…. continued from Tuesday. Click here for Part 2 (a)) …
By Aman Raina, Sage Investors
Special to the Financial Independence Hub
CANADIAN STOCKS (PORTFOLIO WEIGHTING 10%)
ROBO Goal: Ownership share in companies based in Canada. Often over-represented in Canadians’ portfolios, but a major part of long-term returns.
ETF Used: iShares Capped Composite TSX Index (XIC) MER 0.05%
The investment seeks to replicate the performance, net of expenses, of the S&P/TSX Capped Composite Index. The index is comprised of the largest (by market capitalization) and most liquid securities listed on the TSX, selected by S&P using its industrial classifications and guidelines for evaluating issuer capitalization, liquidity and fundamentals.
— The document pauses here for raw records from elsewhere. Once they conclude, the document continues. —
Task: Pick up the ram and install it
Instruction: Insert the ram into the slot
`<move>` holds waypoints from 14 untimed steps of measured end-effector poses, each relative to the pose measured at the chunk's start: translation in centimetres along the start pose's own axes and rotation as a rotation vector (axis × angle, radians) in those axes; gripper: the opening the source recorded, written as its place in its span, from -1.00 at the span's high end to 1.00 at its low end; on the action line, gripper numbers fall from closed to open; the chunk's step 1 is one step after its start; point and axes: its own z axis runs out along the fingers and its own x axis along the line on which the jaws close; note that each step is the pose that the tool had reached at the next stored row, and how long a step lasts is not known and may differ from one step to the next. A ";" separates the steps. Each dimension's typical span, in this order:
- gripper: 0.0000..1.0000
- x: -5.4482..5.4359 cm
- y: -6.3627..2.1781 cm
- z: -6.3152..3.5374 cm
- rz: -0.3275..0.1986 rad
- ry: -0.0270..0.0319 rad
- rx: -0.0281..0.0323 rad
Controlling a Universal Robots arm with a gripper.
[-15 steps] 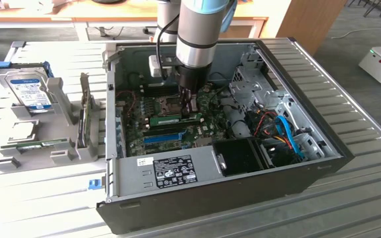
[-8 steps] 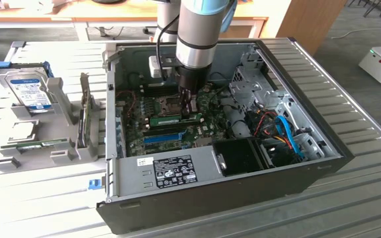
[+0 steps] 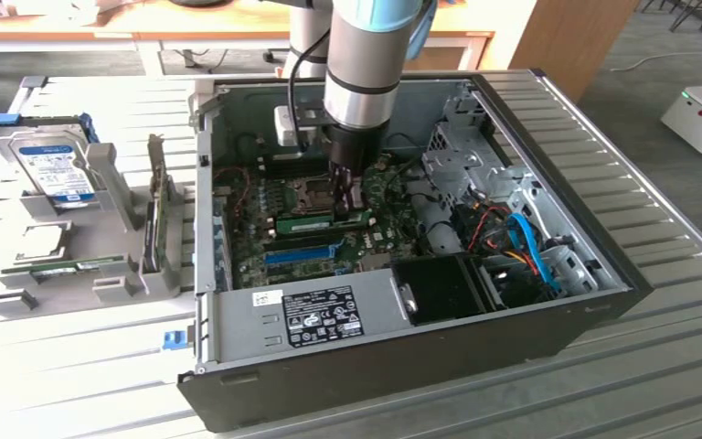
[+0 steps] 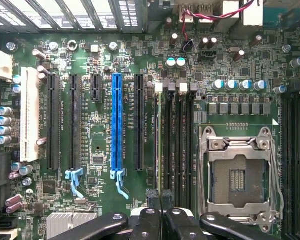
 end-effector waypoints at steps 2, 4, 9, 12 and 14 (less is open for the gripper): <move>0.76 0.0 0.00 0.01 0.000 0.0002 -0.0001; 0.76 0.0 0.00 0.01 0.000 0.0001 0.0000; 0.76 0.0 0.00 0.02 0.000 0.0000 0.0000; 0.76 0.0 0.00 0.02 0.000 0.0000 0.0000; 0.76 0.0 0.00 0.02 0.000 0.0000 0.0001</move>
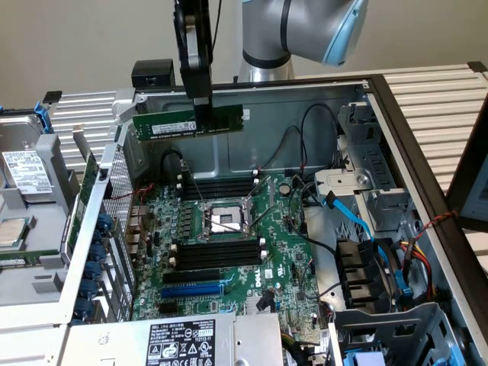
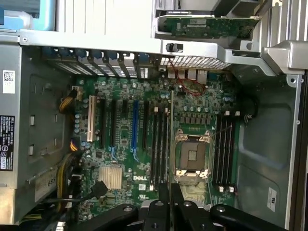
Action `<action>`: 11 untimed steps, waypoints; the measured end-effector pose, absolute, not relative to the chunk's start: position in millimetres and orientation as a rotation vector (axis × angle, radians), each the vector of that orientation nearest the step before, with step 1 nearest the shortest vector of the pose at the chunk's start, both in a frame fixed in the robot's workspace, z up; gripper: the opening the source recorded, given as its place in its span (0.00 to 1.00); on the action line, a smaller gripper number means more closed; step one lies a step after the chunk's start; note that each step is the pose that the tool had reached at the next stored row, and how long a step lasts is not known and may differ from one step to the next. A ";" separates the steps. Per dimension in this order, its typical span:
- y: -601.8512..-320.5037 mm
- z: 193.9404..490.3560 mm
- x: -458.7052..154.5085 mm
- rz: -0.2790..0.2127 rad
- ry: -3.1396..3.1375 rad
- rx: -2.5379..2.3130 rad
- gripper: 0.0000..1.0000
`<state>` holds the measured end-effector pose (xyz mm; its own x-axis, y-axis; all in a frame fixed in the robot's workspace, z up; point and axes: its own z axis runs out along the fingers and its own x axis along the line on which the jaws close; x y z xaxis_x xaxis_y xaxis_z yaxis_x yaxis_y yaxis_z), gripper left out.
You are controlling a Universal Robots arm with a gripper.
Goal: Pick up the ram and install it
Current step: 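Pick up the ram and move it above insertion slot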
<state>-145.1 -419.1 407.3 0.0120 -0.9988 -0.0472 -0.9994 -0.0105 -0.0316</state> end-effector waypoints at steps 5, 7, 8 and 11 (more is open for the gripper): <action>-413.0 406.2 -142.1 0.018 2.173 -2.191 0.14; -412.3 405.9 -140.8 0.018 2.176 -2.187 0.14; -412.0 405.8 -140.2 0.019 2.178 -2.185 0.14; -410.6 405.7 -138.5 0.019 2.184 -2.179 0.14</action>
<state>-138.5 -410.6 405.7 -0.0015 -0.9988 -0.0491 -0.9995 0.0031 -0.0315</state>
Another go-to vanilla ETF, XIC, provides exposure to the S&P/TSX Composite, which skews heavily into Canadian financials and commodity stocks. One bad habit Canadians investors get into succumbing to home country bias — holding way more Canadian companies than foreign companies. The Canadian stock market represents only 6 per cent of the global market so it is positive to see ROBO allocating a smaller weighting to Canadian stocks. It’s sad to say that in terms of investing opportunities, there are way way more of them outside Canada.
RISK-MANAGED STOCKS (PORTFOLIO WEIGHTING 10%)
ROBO Goal: Ownership share in US-based companies. Uses a momentum-based strategy designed to protect investors against big market downturns. Performed very well in 2008 market crash.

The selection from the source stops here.